In his testimony, Appellant denied having any intent to commit assault at the time of his entry. Although he admitted being angry that Quintero would not open the door, he claimed that he accidentally broke the window by pounding on it. He decided to enter through the broken window to check on the welfare of his son. He also denied having an intent to assault Quintero when he entered the apartment the second time but they began arguing when he picked up his child and it escalated into a physical fight.

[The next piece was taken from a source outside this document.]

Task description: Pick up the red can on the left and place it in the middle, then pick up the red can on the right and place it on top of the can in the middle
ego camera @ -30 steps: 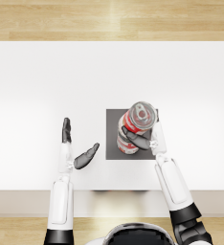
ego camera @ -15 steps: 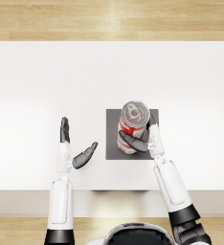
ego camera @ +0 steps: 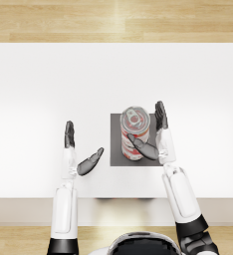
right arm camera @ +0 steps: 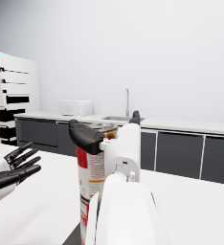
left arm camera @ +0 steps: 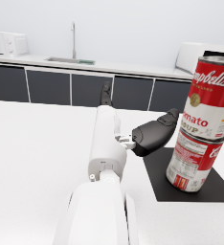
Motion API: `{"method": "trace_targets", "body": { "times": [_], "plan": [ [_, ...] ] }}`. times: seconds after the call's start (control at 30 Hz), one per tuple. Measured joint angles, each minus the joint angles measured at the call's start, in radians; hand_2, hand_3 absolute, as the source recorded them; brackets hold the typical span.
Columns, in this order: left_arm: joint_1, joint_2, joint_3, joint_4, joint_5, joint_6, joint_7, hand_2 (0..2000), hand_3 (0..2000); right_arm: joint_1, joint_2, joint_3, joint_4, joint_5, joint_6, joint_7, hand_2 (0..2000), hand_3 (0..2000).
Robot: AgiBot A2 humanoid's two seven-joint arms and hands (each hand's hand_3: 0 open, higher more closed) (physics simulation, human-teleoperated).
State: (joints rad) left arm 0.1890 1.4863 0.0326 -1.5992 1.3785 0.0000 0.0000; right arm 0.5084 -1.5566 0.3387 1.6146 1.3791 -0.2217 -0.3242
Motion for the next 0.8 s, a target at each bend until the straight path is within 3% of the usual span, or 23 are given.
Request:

The jury had the task of weighing the evidence, examining the credibility of the witnesses, and resolving the conflicts in the evidence. The jury could have rejected Appellant's claimed intent of wanting to remove his son as being unreasonable in light of all the evidence, particularly his prior warning to Bohn that he should stay away from Quintero, his threat to "kick [Quintero's] ass" if she hung up the phone, and the degree of aggression and violence exhibited by Appellant once in the apartment. Even though Appellant had immediate access to his son upon entering the apartment and nothing prevented him from leaving with his son as Quintero, Bohn, and Rivas were hiding in the bathroom, Appellant proceeded to break open the bedroom door and force his way into the bathroom where he immediately began assaulting the occupants. When Appellant's claimed intent is weighed against the evidence showing the manner of his entry into the apartment, his dogged determination to gain access to the occupants, and the degree of violence, the jury could have rejected Appellant's explanation as unreasonable and instead found that he had the requisite intent to commit assault at the time of his entry into the apartment. See Coleman v. State, 832 S.W.2d 409, 414-15 (Tex.App.--Houston [1st Dist.] 1992, pet. ref'd)(evidence sufficient to prove that defendant had intent to commit aggravated assault when he entered his estranged wife's apartment even though defendant claimed in confession that he entered apartment because he believed that his estranged wife may have overdosed on drugs; defendant had possessed two knives, telephone cord had been cut, and he engaged in a violent attack on estranged wife after finding her in bed with another man). Accordingly, we find the evidence factually sufficient to support the conviction. We overrule Issue Four and affirm the judgment of the trial court.

February 19, 2004

ANN CRAWFORD McCLURE, Justice

 

Before Panel No. 1

Larsen, McClure, and Chew, JJ.

 

(Do Not Publish)

1. The indictment alleged in multiple paragraphs that Appellant caused bodily injury to the victim by striking her head with his hand, kicking her body with his foot, and stomping her body with his foot. The indictment further alleged that Appellant used a deadly weapon, namely, his hand and foot.

2. The jury may consider all of the facts in determining whether a weapon is deadly, including the words of the accused, the intended use of the weapon, the size and shape of the weapon, the testimony of the victim, the severity of the wounds inflicted, and testimony as to the weapon's potential for deadliness. Bui v. State, 964 S.W.2d 335, 343 (Tex.App.--Texarkana 1998, pet. ref'd); Hicks v. State, 837 S.W.2d 686, 690 (Tex.App.--Houston [1st Dist.] 1992, no pet).

3. See Tex.Code Crim.Proc.Ann. art. 37.07 4(c)(Vernon Supp. 2003).